* **What you have to do**
Pull every line of the entries that has the word "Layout".

* **Extracted records**
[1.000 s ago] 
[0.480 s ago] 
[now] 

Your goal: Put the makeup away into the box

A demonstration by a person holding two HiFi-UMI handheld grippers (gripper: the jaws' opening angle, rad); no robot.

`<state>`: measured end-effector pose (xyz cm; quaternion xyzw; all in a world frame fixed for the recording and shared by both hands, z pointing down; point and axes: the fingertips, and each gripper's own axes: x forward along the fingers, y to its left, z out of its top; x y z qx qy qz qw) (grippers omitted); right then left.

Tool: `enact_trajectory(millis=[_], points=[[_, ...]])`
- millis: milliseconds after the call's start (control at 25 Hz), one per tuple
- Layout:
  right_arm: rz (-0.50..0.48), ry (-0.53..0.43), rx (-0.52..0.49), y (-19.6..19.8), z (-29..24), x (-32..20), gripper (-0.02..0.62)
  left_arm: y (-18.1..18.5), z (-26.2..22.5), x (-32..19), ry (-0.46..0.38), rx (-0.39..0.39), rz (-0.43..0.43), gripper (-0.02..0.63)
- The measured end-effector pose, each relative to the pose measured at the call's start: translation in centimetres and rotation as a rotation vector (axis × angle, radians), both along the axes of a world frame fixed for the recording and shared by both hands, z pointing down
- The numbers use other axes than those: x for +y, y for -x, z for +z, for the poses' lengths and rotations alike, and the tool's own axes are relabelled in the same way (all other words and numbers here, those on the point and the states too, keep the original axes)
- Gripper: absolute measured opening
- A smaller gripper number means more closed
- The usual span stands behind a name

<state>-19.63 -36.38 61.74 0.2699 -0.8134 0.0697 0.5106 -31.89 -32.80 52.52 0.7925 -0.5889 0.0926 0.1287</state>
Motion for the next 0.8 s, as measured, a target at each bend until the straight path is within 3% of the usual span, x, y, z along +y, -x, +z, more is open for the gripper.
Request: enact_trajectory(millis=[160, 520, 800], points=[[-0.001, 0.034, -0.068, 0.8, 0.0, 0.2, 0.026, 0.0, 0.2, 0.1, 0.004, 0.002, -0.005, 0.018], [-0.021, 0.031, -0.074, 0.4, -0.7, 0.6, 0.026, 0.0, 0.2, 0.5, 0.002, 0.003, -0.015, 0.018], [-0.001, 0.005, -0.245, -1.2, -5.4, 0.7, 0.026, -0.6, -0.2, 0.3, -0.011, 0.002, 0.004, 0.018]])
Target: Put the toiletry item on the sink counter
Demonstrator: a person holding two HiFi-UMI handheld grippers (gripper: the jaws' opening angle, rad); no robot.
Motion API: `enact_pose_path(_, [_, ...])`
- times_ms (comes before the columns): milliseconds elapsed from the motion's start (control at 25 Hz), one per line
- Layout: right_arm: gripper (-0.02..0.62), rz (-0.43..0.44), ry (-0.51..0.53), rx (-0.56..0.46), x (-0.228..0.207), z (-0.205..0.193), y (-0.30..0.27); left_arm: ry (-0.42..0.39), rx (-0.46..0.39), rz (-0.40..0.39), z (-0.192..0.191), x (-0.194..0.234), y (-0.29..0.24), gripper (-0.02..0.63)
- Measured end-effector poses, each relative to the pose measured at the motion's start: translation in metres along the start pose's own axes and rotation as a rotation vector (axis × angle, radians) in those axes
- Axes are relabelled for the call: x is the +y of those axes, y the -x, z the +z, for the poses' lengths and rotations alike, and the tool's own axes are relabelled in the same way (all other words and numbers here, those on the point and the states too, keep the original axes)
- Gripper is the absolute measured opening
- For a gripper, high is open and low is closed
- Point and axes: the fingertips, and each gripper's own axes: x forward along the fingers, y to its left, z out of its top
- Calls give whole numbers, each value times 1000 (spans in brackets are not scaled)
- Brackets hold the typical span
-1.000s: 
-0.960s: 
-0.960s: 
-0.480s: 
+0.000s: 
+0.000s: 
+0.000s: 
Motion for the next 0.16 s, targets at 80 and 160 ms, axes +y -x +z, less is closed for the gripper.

* **Answer to the problem**
- Layout:
- Layout: right_arm: gripper (-0.02..0.62), rz (-0.43..0.44), ry (-0.51..0.53), rx (-0.56..0.46), x (-0.228..0.207), z (-0.205..0.193), y (-0.30..0.27); left_arm: ry (-0.42..0.39), rx (-0.46..0.39), rz (-0.40..0.39), z (-0.192..0.191), x (-0.194..0.234), y (-0.29..0.24), gripper (-0.02..0.63)

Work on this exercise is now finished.